An article in the Los Angeles Times last week highlighted an ongoing debate within the University of California system: should the price of a UC education increase even more for out-of-state students, who currently pay nearly $50,000 per year?
The article notes that the UC out-of-state tuition is already higher than tuition for California students who choose to attend the Universities of Wisconsin, Arizona and Washington, but not as high as Michigan or the University of Virginia.
UC President Janet Napolitano has proposed an across-the-board increase for all UC students, including state residents, who currently pay about $32,000 (including room and board, books, all costs) to attend a UC campus. State legislators don’t love this idea, and would rather raise the price for students whose parents can’t vote them out of office. Individual campus chancellors worry that this might limit the number of out-of-state students they can attract. How high can the price go before it will discourage out-of-staters from coming to UCs?

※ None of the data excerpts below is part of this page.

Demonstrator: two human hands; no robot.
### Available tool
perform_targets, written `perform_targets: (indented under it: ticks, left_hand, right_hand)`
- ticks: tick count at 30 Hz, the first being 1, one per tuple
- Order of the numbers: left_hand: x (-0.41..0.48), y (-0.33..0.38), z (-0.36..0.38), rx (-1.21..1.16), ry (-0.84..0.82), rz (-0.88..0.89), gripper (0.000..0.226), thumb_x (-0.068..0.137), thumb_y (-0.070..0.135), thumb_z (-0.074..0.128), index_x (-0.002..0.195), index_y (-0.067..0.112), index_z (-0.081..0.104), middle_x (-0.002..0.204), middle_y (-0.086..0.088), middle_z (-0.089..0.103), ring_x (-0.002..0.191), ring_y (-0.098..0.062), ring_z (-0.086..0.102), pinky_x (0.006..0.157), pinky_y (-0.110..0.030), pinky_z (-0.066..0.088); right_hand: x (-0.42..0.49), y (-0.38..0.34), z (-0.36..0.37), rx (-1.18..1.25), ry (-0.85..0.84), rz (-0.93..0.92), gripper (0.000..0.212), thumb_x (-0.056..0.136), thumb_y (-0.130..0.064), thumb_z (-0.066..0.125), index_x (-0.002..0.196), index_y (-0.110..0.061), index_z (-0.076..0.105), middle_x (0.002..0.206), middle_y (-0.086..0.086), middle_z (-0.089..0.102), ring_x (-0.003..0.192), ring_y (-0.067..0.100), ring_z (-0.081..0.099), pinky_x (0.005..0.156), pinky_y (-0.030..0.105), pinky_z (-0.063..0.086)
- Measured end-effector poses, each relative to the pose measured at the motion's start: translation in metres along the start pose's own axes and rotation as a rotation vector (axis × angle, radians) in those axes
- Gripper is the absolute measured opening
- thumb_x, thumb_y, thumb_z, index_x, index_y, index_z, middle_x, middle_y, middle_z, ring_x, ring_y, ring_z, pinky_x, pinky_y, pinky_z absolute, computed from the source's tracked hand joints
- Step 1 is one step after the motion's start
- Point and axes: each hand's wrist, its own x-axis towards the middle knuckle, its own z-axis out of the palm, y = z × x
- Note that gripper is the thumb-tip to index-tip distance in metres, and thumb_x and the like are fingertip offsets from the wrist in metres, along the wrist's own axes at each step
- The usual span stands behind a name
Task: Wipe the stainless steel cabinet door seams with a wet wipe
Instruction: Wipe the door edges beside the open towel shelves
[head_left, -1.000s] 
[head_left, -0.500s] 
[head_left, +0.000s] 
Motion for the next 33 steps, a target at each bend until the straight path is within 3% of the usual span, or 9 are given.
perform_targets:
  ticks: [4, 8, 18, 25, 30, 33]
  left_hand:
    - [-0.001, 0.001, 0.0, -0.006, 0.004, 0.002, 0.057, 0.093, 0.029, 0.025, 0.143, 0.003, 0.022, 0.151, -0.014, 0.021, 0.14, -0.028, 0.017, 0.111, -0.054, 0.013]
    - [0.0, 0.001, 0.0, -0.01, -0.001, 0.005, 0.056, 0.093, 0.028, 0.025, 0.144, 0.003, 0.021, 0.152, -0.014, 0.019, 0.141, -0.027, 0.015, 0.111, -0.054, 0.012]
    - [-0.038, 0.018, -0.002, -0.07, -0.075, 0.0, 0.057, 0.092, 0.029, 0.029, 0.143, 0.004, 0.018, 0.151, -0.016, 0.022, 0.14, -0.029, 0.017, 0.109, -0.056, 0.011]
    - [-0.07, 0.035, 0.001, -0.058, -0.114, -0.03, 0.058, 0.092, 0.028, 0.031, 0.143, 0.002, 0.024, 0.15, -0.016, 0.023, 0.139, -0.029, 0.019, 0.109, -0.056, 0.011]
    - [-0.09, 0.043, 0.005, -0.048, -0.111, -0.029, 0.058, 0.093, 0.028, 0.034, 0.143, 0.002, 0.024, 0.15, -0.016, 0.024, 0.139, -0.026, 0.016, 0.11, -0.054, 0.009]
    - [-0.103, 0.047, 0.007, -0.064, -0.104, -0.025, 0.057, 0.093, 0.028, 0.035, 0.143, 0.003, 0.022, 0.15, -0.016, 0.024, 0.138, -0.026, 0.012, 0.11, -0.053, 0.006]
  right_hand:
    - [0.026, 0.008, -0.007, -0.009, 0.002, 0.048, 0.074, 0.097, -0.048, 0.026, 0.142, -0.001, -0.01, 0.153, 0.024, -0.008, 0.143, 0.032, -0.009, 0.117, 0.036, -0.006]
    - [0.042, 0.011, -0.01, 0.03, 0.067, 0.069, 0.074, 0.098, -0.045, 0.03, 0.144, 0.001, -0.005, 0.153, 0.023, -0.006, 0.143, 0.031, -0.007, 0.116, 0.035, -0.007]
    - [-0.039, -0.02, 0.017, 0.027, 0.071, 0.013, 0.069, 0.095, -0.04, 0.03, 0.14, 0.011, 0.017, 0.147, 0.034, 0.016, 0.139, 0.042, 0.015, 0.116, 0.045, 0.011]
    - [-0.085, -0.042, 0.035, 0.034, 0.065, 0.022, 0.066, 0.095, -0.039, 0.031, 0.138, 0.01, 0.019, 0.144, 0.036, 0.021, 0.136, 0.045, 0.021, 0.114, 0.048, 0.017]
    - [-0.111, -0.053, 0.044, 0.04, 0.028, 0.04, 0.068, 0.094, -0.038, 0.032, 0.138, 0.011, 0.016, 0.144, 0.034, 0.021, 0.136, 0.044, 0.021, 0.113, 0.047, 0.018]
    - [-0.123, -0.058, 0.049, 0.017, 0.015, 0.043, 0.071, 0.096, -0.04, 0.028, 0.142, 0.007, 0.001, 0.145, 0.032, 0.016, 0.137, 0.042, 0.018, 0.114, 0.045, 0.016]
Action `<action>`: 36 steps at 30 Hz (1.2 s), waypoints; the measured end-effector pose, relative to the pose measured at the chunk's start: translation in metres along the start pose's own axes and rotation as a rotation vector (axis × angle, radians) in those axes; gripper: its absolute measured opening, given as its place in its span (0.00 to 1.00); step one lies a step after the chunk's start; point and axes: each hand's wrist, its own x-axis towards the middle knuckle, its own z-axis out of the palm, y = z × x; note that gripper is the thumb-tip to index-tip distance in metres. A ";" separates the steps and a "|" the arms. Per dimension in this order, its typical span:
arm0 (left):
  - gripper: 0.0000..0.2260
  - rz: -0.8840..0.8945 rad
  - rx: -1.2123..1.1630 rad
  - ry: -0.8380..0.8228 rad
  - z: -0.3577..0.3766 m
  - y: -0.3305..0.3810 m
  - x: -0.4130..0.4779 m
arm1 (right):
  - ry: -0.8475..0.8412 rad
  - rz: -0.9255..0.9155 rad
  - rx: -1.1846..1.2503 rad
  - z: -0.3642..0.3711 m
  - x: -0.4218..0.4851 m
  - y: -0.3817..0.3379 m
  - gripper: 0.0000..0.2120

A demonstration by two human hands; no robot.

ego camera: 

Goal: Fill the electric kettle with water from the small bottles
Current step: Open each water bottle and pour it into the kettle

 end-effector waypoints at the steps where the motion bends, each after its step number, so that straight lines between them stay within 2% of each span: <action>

When we college advisors visit public universities in other states, we almost always ask about the in-state vs. out-of-state population. We ask this because one of the things that some people value in higher education is diversity, which means different things to different people. To some, it may mean ethnic or gender diversity. Others expect that their children’s college experience will involve meeting people from all over the country, and all over the world. When the in-state population is 90% or more, we wrinkle up our noses and wonder, would a student from my state be comfortable being in such a minority here?
While I can’t verify the accuracy of this list (nor the source of the data), think about what you want for your child. Would you want to send him/her to a school where only 3-4% of the students – or less – are from somewhere other than the home state? How about 12% (Colorado Mesa) or 19% (Colorado State University)? If you send your child to Georgia Tech or Indiana, will s/he have a more enriching experience because fully 30% of the students are from out of state?
The question of tuition for out-of-state students is a careful algorithm that has to take into account the tipping point – the price that will discourage out-of-state students from coming – as well as the impact/benefit that going to college in a geographically diverse environment has on students.